Start of Data section

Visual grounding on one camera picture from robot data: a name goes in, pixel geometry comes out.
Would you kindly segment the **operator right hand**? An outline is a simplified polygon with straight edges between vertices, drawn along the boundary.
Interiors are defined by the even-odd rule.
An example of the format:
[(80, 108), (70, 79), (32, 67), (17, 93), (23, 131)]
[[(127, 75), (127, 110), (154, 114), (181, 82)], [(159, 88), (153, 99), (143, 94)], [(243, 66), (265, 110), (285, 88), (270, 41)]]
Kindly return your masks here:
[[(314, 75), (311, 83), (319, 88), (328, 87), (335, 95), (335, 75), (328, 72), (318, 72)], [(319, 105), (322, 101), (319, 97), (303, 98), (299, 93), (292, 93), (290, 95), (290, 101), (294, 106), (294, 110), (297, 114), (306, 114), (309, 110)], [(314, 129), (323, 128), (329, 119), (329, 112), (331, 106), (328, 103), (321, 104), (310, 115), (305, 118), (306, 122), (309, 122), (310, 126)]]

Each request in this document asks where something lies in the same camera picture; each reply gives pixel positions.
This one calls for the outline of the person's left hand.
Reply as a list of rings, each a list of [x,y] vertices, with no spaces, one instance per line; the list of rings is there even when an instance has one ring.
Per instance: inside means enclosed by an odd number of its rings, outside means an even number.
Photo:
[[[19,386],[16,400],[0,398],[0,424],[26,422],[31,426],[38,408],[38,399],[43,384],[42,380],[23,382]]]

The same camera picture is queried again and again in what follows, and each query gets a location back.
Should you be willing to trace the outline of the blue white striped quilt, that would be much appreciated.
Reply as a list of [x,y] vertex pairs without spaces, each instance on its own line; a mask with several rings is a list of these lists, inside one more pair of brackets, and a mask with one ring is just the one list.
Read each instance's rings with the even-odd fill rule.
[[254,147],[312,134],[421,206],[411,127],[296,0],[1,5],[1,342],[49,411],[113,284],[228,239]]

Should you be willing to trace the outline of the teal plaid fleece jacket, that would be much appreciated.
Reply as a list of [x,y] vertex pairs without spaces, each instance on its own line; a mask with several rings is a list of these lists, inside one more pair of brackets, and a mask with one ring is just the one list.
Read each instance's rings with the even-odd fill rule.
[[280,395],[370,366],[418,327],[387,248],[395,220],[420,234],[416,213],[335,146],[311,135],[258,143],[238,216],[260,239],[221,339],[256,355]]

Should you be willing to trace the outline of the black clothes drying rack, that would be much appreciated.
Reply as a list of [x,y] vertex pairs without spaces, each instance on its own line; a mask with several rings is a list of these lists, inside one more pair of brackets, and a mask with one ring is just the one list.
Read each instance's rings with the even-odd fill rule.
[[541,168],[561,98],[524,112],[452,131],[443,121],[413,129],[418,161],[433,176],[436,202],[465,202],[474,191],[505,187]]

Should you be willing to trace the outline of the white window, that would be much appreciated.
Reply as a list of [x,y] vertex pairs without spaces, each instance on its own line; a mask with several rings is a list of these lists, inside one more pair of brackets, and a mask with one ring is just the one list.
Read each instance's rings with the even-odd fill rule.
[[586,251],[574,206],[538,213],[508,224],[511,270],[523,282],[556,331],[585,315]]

End of Data section

With the line containing "Should you be willing to trace the outline of the teal" as the start and the last line of the entries as the end, print that whole span exactly.

Should you be willing to trace the outline of the teal plaid fleece jacket, that would be much appreciated.
Reply as a list of [x,y] vertex pairs without spaces, each instance on its own line; a mask with several rings is a list of these lists, inside one more pair of brackets, and a mask with one ring is just the one list.
Read each instance's rings with the even-odd fill rule.
[[280,395],[370,366],[418,327],[387,248],[395,220],[420,234],[416,213],[335,146],[311,135],[258,143],[238,216],[260,239],[221,339],[256,355]]

Should you be willing to trace the outline of the black clothes drying rack, that would be much appreciated.
Reply as a list of [x,y] vertex pairs without spaces, each instance on its own line; a mask with several rings is a list of these lists, inside one more pair of brackets, and a mask with one ring is just the one list.
Read each instance's rings with the even-odd fill rule.
[[541,168],[561,98],[524,112],[452,131],[443,121],[413,129],[418,161],[433,176],[436,202],[465,202],[474,191],[505,187]]

Should you be willing to trace the outline of the white window, that would be much appreciated.
Reply as a list of [x,y] vertex pairs without spaces, each instance on its own line; a mask with several rings is a list of these lists, inside one more pair of brackets, and a mask with one ring is just the one list.
Read each instance's rings with the even-odd fill rule.
[[586,251],[574,206],[538,213],[508,224],[511,270],[523,282],[556,331],[585,315]]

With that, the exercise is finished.